## WHAT YOU NEED TO DO
The answer must restate the listing word for word, without its images.

++++++++++

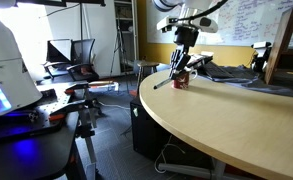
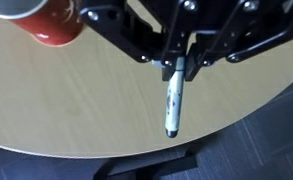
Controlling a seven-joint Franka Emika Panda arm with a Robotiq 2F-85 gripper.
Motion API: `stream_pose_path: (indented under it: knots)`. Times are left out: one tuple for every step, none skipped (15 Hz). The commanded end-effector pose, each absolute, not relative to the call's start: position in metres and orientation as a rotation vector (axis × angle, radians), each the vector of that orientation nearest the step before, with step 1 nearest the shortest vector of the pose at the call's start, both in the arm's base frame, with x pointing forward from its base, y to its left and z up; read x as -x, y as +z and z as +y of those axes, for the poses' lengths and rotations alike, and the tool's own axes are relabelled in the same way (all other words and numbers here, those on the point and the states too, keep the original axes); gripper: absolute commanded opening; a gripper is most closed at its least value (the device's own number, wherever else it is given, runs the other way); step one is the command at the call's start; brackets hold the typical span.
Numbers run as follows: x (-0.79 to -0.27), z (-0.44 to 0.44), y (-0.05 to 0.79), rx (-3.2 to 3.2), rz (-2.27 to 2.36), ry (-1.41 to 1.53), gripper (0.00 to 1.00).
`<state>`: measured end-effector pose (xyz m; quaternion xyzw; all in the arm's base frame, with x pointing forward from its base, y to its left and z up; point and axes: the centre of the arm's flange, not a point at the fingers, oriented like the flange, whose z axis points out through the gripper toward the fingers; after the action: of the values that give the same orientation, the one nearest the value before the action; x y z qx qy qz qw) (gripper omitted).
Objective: Place the marker on the desk
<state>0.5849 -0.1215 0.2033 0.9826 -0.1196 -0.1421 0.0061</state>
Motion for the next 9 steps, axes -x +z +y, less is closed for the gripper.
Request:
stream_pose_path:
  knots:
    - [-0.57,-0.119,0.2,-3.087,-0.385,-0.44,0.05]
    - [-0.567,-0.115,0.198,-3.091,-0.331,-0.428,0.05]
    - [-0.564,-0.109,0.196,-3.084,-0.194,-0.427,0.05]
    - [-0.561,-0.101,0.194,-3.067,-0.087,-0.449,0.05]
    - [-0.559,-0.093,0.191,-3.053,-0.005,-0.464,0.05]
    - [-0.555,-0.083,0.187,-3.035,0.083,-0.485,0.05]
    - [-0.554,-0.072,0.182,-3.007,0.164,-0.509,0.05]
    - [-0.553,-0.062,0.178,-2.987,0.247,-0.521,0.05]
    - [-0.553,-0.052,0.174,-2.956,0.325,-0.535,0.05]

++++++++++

## RESULT OF THIS TASK
Controlling a seven-joint Franka Emika Panda arm with a Robotiq 2F-85 gripper.
Motion API: `stream_pose_path: (indented under it: knots)`. Times are left out: one tuple for every step, none skipped (15 Hz). The commanded end-effector pose, each absolute, not relative to the call's start: position in metres and orientation as a rotation vector (axis × angle, radians), each the vector of that orientation nearest the step before, with step 1 nearest the shortest vector of the pose at the call's start, both in the arm's base frame, with x pointing forward from its base, y to its left and z up; read x as -x, y as +z and z as +y of those axes, for the poses' lengths and rotations alike, and the tool's own axes are relabelled in the same way (all other words and numbers here, those on the point and the states too, keep the original axes); gripper: absolute commanded opening; a gripper is most closed at its least value (the device's own number, wherever else it is given, runs the other way); step one is the command at the call's start; brackets hold the typical span.
Numbers run as follows: x (-0.79 to -0.27), z (-0.44 to 0.44), y (-0.05 to 0.79), rx (-3.2 to 3.2), rz (-2.27 to 2.36), ry (-1.41 to 1.53), gripper (0.00 to 1.00).
`<state>`: measured end-effector pose (xyz m; quaternion xyzw; all in the arm's base frame, with x pointing forward from its base, y to its left and z up; point and axes: the centre of the arm's flange, not a point at the fingers, oriented like the flange, whose z axis points out through the gripper toward the fingers; after the action: of the values that give the same orientation, the one nearest the value before the action; x y z qx qy qz qw) (gripper omitted).
Objective: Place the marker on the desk
<state>0.5849 -0.1215 0.2033 0.9826 -0.1196 -0.1421 0.0061</state>
Motion for the next 9 steps, axes -x +z +y, less is closed for the gripper.
Request:
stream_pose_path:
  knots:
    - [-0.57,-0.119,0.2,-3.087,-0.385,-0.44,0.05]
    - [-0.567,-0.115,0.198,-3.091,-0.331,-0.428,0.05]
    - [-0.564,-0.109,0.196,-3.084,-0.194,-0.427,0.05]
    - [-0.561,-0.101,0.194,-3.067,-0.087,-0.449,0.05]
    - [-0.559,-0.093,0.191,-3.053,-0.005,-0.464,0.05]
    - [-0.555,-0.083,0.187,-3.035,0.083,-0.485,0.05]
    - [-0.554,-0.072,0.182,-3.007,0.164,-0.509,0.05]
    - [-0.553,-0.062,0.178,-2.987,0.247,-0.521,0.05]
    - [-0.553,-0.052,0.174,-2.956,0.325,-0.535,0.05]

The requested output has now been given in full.